What the task asks →
The output should be the listing below, limited to the lines from the one with "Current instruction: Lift" through the one with "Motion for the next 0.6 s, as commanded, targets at", exact and without pictures.

Dataset records →
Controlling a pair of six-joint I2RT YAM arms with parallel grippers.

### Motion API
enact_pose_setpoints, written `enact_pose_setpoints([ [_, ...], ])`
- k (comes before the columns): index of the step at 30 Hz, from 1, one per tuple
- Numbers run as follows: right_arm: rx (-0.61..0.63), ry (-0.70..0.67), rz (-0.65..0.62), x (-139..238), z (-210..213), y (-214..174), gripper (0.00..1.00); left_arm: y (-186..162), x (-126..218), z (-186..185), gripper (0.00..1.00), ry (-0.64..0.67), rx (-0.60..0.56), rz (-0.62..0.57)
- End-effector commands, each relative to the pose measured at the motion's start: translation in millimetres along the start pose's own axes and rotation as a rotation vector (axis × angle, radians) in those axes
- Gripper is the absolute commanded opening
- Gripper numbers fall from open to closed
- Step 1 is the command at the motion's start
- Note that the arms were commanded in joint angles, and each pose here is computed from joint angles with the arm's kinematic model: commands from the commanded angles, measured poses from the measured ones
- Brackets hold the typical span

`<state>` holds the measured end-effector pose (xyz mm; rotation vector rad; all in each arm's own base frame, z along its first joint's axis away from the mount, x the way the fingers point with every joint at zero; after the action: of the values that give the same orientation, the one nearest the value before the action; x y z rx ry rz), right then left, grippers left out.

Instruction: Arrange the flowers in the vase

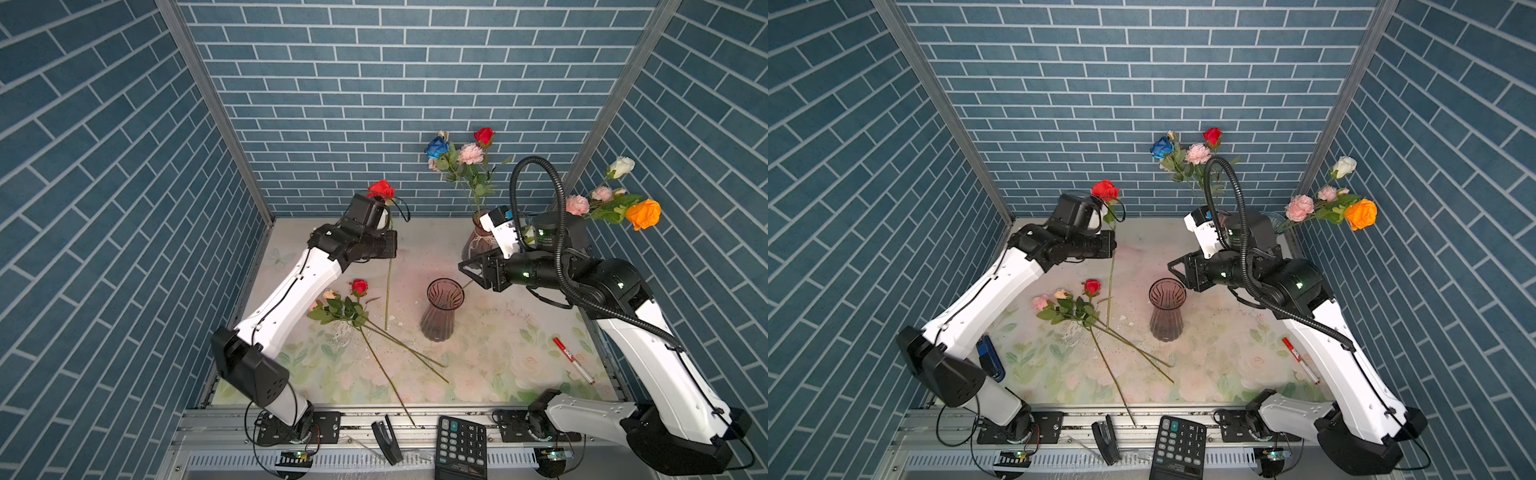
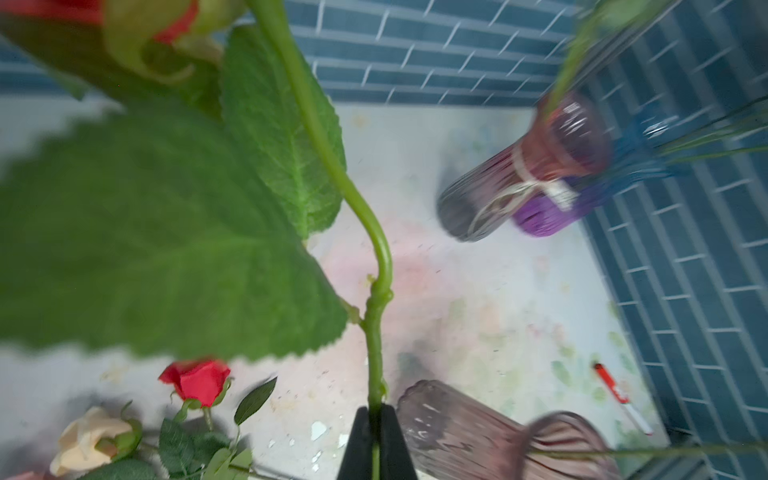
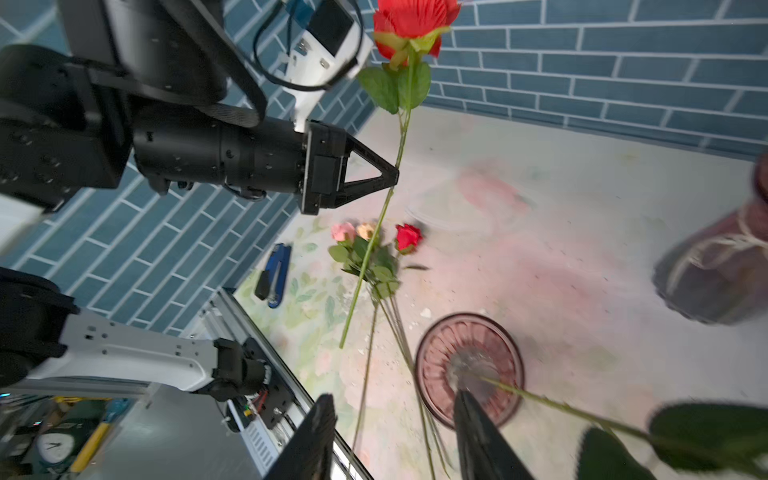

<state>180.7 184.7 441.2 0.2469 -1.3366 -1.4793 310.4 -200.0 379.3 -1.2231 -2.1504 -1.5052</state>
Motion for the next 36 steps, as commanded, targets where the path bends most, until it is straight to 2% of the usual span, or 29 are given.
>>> enact_pose_setpoints([
  [1, -0.057, 0.28, -0.084, -13, 22, 26, 0.49, 12, 38, -24, 0.0, -0.189, -0.041, -0.096],
  [3, -0.084, 0.331, -0.113, -19, 24, 35, 0.49, 18, 62, -35, 0.0, -0.294, -0.031, -0.166],
  [6, -0.106, 0.379, -0.139, -28, 26, 48, 0.48, 24, 89, -45, 0.0, -0.385, -0.005, -0.235],
  [12, -0.131, 0.492, -0.16, -44, 30, 68, 0.46, 29, 113, -60, 0.0, -0.559, 0.065, -0.284],
  [16, -0.132, 0.58, -0.174, -51, 36, 80, 0.44, 30, 118, -64, 0.0, -0.593, 0.079, -0.282],
  [20, -0.132, 0.604, -0.153, -60, 40, 84, 0.41, 29, 120, -65, 0.0, -0.61, 0.086, -0.282],
  [31, -0.141, 0.569, -0.128, -74, 35, 85, 0.17, 28, 119, -69, 0.0, -0.663, 0.113, -0.263],
  [34, -0.13, 0.555, -0.123, -74, 34, 85, 0.0, 28, 119, -71, 0.0, -0.681, 0.115, -0.257],
  [35, -0.124, 0.537, -0.121, -74, 34, 85, 0.0, 27, 119, -71, 0.0, -0.683, 0.112, -0.249],
  [36, -0.11, 0.511, -0.122, -72, 33, 86, 0.0, 27, 118, -70, 0.09, -0.674, 0.107, -0.245],
])
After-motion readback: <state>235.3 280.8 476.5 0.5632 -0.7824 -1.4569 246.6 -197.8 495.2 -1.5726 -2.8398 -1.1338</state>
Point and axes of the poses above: each gripper's point midway between its finger pads, its own x axis back along the fingers, its own z axis along the line the jaws close on, y = z × x, the point moved 8 cm from there along x, back along the fingers, and after that the axes turned 5 degrees about x, right-handed, at the moved point
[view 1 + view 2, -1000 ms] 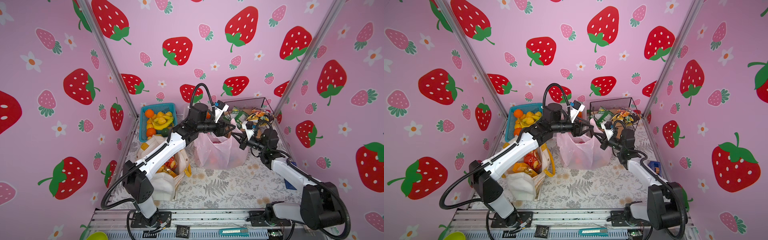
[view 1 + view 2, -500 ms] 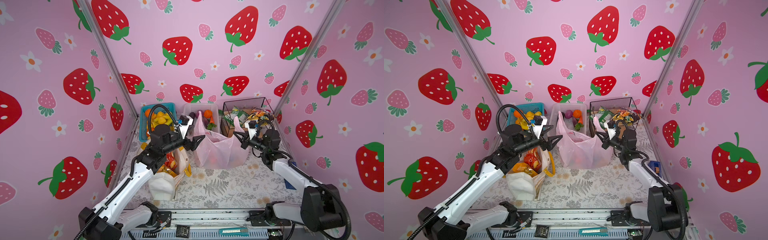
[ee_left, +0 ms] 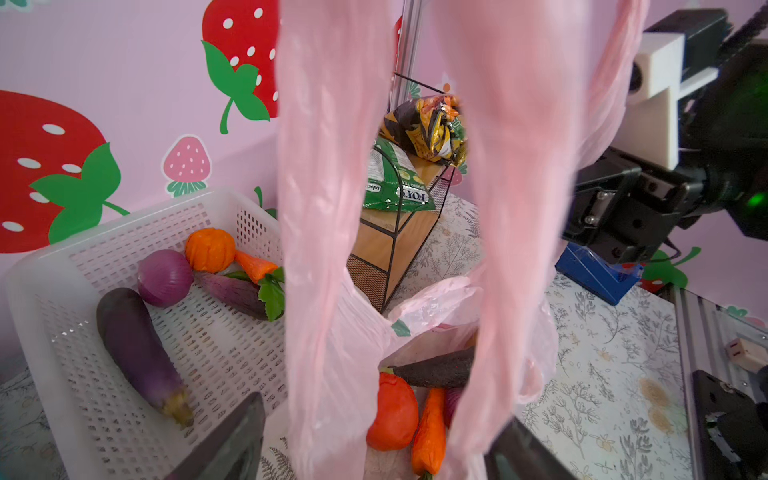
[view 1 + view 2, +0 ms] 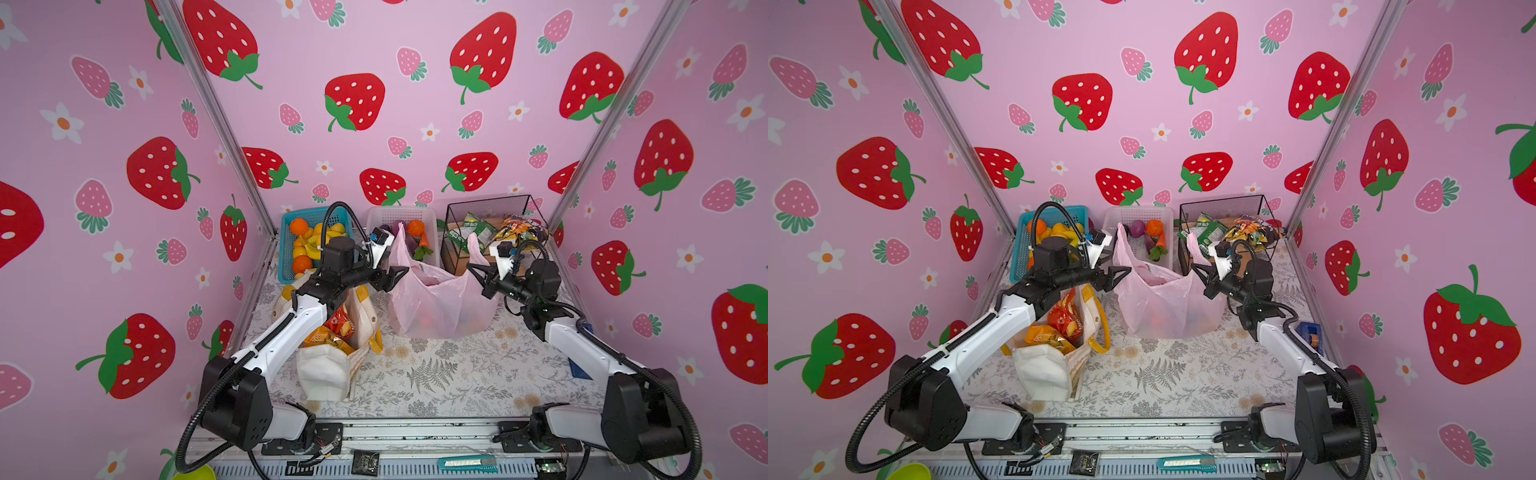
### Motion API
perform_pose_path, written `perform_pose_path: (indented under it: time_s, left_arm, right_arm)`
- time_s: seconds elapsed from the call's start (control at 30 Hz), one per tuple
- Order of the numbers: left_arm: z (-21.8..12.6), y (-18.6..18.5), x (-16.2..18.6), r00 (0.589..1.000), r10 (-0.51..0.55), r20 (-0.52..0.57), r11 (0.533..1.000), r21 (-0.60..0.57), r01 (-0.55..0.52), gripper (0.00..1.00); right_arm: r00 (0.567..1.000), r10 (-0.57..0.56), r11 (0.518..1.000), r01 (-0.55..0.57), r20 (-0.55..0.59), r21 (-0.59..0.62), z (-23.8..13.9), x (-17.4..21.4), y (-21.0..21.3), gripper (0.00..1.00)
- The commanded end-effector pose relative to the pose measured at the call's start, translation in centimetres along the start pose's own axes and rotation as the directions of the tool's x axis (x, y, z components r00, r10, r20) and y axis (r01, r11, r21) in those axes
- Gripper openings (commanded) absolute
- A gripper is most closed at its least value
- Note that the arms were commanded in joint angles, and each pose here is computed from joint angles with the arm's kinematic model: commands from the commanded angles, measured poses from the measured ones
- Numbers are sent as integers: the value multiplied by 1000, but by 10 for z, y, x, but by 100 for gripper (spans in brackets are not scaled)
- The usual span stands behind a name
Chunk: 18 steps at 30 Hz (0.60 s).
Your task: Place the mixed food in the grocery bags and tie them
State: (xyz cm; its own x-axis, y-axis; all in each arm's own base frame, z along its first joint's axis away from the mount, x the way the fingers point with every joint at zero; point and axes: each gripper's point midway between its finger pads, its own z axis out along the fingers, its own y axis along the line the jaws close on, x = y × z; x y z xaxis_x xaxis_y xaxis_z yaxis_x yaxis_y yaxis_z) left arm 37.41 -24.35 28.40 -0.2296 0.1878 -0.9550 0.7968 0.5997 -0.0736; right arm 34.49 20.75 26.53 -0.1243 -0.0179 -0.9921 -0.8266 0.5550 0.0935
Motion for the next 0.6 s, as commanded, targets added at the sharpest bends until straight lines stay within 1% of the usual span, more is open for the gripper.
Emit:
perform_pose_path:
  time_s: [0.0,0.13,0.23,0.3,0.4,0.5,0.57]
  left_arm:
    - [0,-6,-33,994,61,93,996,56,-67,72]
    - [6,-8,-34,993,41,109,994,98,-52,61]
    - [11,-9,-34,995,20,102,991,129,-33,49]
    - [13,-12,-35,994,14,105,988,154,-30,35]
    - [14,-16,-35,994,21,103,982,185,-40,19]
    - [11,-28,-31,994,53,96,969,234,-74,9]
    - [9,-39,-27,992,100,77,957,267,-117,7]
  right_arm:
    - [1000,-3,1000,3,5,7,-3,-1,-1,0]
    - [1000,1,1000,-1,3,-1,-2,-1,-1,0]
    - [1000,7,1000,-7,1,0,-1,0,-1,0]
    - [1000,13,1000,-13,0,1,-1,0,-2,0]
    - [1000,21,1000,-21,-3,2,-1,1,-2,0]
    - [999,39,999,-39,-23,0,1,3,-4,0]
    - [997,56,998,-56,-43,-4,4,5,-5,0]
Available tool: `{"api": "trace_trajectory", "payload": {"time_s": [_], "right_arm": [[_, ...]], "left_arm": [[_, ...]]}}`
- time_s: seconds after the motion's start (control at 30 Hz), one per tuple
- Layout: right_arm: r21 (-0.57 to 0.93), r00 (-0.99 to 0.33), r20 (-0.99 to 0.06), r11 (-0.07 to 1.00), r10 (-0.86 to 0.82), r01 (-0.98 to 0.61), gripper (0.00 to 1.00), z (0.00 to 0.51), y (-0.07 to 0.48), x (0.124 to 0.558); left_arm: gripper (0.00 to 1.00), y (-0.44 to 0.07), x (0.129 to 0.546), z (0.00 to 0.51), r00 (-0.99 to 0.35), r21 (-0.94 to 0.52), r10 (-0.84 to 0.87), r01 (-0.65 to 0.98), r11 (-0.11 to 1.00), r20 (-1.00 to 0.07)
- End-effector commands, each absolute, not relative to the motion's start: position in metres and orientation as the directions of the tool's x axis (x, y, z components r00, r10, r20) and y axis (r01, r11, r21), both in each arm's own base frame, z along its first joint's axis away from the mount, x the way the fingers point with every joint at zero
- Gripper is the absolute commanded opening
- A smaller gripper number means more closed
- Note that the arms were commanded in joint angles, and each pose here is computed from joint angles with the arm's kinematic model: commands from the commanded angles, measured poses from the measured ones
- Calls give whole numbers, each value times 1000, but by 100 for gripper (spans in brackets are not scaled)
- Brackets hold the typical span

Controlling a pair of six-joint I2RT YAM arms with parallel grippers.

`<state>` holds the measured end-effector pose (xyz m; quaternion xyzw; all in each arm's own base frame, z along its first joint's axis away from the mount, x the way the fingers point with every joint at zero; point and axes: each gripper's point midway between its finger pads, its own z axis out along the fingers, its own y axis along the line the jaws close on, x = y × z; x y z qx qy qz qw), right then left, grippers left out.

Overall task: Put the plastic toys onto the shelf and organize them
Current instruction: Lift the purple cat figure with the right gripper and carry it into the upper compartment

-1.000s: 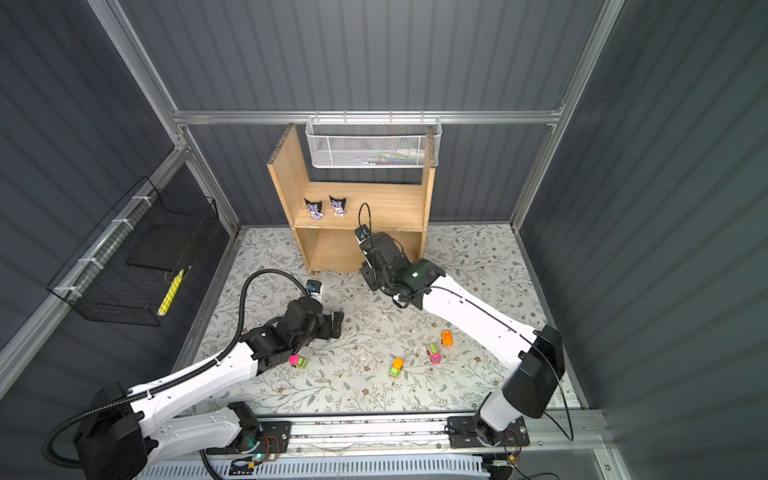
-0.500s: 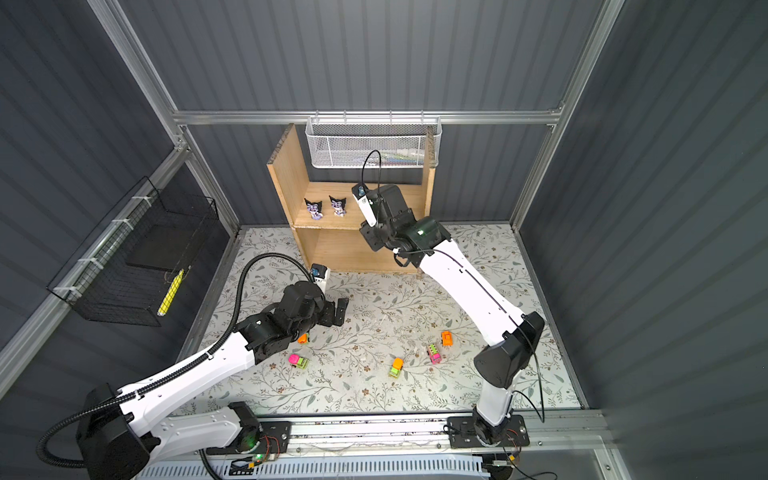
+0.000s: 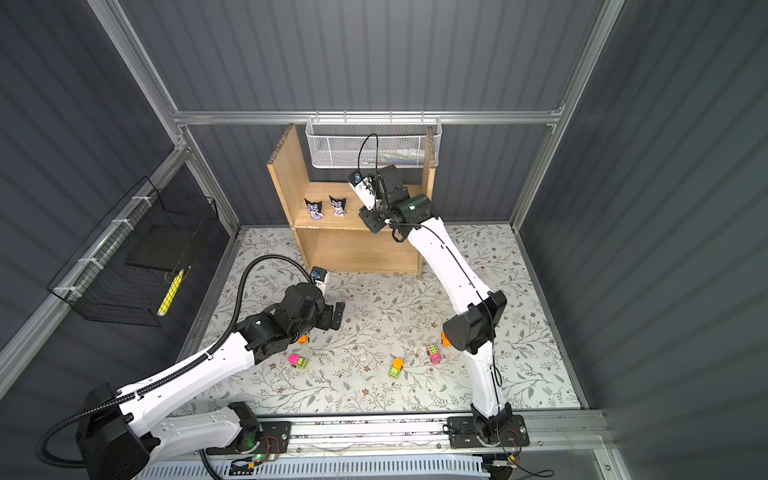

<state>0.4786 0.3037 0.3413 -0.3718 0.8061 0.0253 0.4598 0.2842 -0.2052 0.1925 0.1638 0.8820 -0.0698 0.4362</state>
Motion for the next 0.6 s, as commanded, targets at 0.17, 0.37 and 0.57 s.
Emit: {"api": "trace_trajectory", "payload": {"time_s": [0.17, 0.37, 0.57], "right_arm": [[-281, -289, -765, 702, -575, -654, 26, 331, 302, 493], [-279, -291, -762, 698, -578, -659, 26, 322, 302, 502], [-288, -289, -761, 701, -582, -653, 28, 318, 300, 510]], "left_arm": [[100, -201, 290, 191, -574, 70, 259, 330, 941, -776], [100, -198, 291, 192, -575, 71, 250, 315, 946, -779], [100, -198, 292, 191, -578, 77, 253, 311, 947, -776]]}}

Result below →
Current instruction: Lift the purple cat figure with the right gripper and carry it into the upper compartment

-1.000s: 
-0.500s: 
+0.000s: 

<state>0.4786 0.3037 0.3413 -0.3718 0.8061 0.0253 0.4598 0.2842 -0.2052 0.1925 0.1638 0.8820 -0.0698 0.4362</state>
Motion for the next 0.6 s, as commanded, targets at 0.17, 0.37 and 0.57 s.

What this exercise required is now done.